Dr. Giuseppe Di Bella
Via Marconi 51, Bologna, Italy
The aim of the Di Bella Method (DBM) is to try to overcome the high toxicity level and the limited efficacy of the current medical treatments for cancer, exploiting biological molecules currently undervalued in oncotherapy but which have a high degree of efficacy and a low level of toxicity and whose documented antitumoral effect is enhanced by reciprocal synergism. Survival is, nowadays, essentially due to surgery, reaching 29% at 5 years (Richards et al, BMJ. 2000 Apr 1;320(7239):895-8). Of this 29%, only 2.5% is due to chemotherapy (Morgan et al, 2004 Dec;16(8):549-60). This study is based on 14 years of observation, 225,000 patients, and 22 types of tumor. Half of the patients who survive for 5 years die in the long-term as a result of their tumor (Lopez et al, Gac Med Mex. 1998 Mar-Apr;134(2):145-51). The ASCO conference proceedings report that in solid tumors monoclonal antibodies increase survival by around two months, very rarely reaching or exceeding four months. The mechanism of action, the rationale and the results of the DBM are described, comparing them with those of chemotherapy and/or monoclonal antibodies in the same diseases and at the same disease stages.
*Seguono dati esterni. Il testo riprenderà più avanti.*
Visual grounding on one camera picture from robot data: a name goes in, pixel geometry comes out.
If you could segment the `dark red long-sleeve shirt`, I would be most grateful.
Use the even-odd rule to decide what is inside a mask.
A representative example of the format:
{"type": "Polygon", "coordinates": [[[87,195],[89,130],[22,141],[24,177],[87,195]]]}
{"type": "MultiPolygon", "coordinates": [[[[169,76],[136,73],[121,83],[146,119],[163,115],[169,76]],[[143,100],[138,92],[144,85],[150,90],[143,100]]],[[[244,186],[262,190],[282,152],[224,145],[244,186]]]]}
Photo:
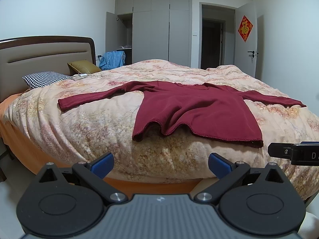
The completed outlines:
{"type": "Polygon", "coordinates": [[[262,132],[246,100],[284,107],[304,106],[299,100],[267,96],[253,90],[242,92],[226,85],[183,85],[167,81],[130,81],[107,91],[59,99],[58,105],[65,112],[111,98],[119,92],[134,91],[144,94],[132,132],[132,139],[136,142],[143,140],[152,125],[159,126],[163,136],[186,126],[196,136],[261,148],[262,132]]]}

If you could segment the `blue clothing pile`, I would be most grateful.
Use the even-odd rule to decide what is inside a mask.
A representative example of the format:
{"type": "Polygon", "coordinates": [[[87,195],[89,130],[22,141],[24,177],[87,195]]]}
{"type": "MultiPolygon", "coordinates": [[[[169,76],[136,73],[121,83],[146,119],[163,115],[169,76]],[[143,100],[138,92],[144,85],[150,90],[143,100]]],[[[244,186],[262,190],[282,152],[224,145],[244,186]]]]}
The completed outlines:
{"type": "Polygon", "coordinates": [[[124,51],[110,51],[99,57],[99,68],[102,71],[119,68],[125,64],[124,51]]]}

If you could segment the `floral peach quilt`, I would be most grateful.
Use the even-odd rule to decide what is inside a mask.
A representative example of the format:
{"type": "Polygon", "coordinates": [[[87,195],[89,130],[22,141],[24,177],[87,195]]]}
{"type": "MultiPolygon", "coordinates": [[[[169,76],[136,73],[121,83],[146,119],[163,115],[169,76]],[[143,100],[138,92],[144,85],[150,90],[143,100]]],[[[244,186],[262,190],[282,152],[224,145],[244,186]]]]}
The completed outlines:
{"type": "Polygon", "coordinates": [[[130,81],[155,80],[184,85],[210,83],[242,92],[253,90],[267,96],[281,95],[279,90],[234,65],[201,70],[153,59],[21,93],[5,110],[4,121],[18,128],[41,151],[69,166],[110,152],[115,166],[107,177],[139,183],[184,183],[211,178],[208,157],[212,152],[230,161],[264,167],[273,160],[267,153],[272,142],[318,140],[318,117],[301,106],[245,102],[261,129],[262,148],[201,138],[186,126],[163,136],[160,127],[152,125],[143,140],[136,142],[132,132],[144,98],[140,91],[118,94],[66,112],[58,106],[59,99],[76,94],[107,91],[130,81]]]}

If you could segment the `orange bed sheet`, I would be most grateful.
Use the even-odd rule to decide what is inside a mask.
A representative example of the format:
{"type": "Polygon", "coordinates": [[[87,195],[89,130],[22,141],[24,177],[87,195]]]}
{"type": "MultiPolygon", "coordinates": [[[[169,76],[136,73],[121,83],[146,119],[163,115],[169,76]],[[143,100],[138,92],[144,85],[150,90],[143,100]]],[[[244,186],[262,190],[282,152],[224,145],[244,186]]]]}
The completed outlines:
{"type": "MultiPolygon", "coordinates": [[[[14,94],[1,102],[1,138],[8,145],[18,160],[32,173],[37,174],[44,164],[54,162],[58,167],[69,167],[59,160],[54,159],[47,153],[41,151],[32,141],[13,126],[10,122],[4,121],[4,112],[8,106],[21,95],[14,94]]],[[[201,180],[190,180],[184,183],[139,183],[116,180],[109,177],[104,181],[127,196],[132,194],[178,194],[190,193],[201,180]]]]}

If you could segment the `black white houndstooth pillow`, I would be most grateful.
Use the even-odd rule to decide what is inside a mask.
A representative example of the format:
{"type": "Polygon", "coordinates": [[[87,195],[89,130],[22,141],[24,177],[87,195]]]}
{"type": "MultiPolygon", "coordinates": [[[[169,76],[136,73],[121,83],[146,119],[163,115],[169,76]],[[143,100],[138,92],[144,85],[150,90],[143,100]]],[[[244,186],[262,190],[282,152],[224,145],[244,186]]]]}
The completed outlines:
{"type": "Polygon", "coordinates": [[[55,82],[71,79],[71,76],[60,74],[53,71],[38,72],[28,74],[22,77],[28,88],[33,90],[35,88],[45,87],[55,82]]]}

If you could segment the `olive yellow pillow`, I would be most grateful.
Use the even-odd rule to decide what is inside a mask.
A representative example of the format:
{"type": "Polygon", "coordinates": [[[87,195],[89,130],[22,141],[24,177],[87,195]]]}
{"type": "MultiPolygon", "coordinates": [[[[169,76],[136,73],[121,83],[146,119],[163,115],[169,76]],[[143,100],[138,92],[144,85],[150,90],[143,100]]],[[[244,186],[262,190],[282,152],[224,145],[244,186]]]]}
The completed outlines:
{"type": "Polygon", "coordinates": [[[93,74],[102,71],[98,66],[87,60],[69,62],[68,67],[80,74],[93,74]]]}

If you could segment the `white room door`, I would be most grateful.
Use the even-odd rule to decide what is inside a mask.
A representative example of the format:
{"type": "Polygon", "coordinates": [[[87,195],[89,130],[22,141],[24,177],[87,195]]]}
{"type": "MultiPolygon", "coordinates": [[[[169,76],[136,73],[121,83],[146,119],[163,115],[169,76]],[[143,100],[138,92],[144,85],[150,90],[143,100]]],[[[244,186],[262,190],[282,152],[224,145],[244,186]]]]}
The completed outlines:
{"type": "Polygon", "coordinates": [[[235,10],[234,64],[244,73],[255,77],[257,61],[257,16],[255,2],[235,10]]]}

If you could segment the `beige padded wooden headboard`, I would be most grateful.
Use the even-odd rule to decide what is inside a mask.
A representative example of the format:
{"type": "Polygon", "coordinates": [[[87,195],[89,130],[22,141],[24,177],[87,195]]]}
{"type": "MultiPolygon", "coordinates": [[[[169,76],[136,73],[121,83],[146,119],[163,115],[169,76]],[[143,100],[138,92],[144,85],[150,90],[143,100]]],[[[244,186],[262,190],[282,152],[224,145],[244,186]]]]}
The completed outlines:
{"type": "Polygon", "coordinates": [[[82,60],[96,62],[92,38],[32,36],[1,40],[1,101],[28,88],[23,76],[45,71],[73,75],[76,72],[68,63],[82,60]]]}

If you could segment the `red fu door decoration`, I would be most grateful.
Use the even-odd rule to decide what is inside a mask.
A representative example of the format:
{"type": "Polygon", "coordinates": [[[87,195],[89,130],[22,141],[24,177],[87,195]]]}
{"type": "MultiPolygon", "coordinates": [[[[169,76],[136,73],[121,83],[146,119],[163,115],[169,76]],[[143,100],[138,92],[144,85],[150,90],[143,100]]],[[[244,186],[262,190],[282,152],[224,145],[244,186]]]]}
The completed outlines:
{"type": "Polygon", "coordinates": [[[244,42],[247,41],[251,31],[253,28],[253,24],[250,20],[244,15],[238,27],[238,33],[244,42]]]}

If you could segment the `open grey wardrobe door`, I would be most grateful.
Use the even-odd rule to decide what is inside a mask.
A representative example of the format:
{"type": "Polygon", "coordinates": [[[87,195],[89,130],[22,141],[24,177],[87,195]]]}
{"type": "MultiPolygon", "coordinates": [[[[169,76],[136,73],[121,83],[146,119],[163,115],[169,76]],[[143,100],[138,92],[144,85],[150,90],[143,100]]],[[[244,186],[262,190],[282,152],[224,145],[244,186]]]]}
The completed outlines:
{"type": "Polygon", "coordinates": [[[105,51],[115,51],[117,49],[117,17],[111,12],[106,12],[105,16],[105,51]]]}

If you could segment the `grey built-in wardrobe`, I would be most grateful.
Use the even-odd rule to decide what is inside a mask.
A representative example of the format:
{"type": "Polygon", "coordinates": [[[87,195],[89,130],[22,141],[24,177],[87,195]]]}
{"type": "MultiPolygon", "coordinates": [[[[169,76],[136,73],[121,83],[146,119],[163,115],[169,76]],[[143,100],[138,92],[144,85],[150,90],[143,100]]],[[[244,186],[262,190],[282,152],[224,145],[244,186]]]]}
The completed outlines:
{"type": "Polygon", "coordinates": [[[191,0],[115,0],[117,49],[126,64],[163,59],[191,65],[191,0]]]}
Using Melatonin, Retinoids, and vitamins E, D3, C, components of the extracellular matrix, the DBM reinforces those means that Physiology considers essential for life. Acting together, these differentiating molecules also have an antiangiogenic and antiproliferative effect. This effect is reinforced by Somatostatin and/or its analogs by negatively regulating highly mitogenic molecules such as GH and GH-dependent growth factors. Cabergoline and/or Bromocryptin, inhibitors of Prolactin, the ubiquitary mitogenic hormone, contribute to the antiproliferative and antiangiogenic synergism. The DBM foresees minimal apoptotic, non-cytotoxic and non-mutagenic doses of Cyclophosphamide or Oncocarbide, their tolerance being enhanced by Melatonin and by the vitamins included in the DBM. The preliminary results are reported of a retrospective observational study on 553 patients with 29 different histotypes, treated with the DBM. In all the tumors, albeit with important differences between them, the DBM achieved a clear improvement in the quality of life and a distinct improvement in survival, without any significant toxicity, for each type of tumor and stage with respect to the corresponding data in the literature regarding chemotherapy and/or monoclonal antibodies.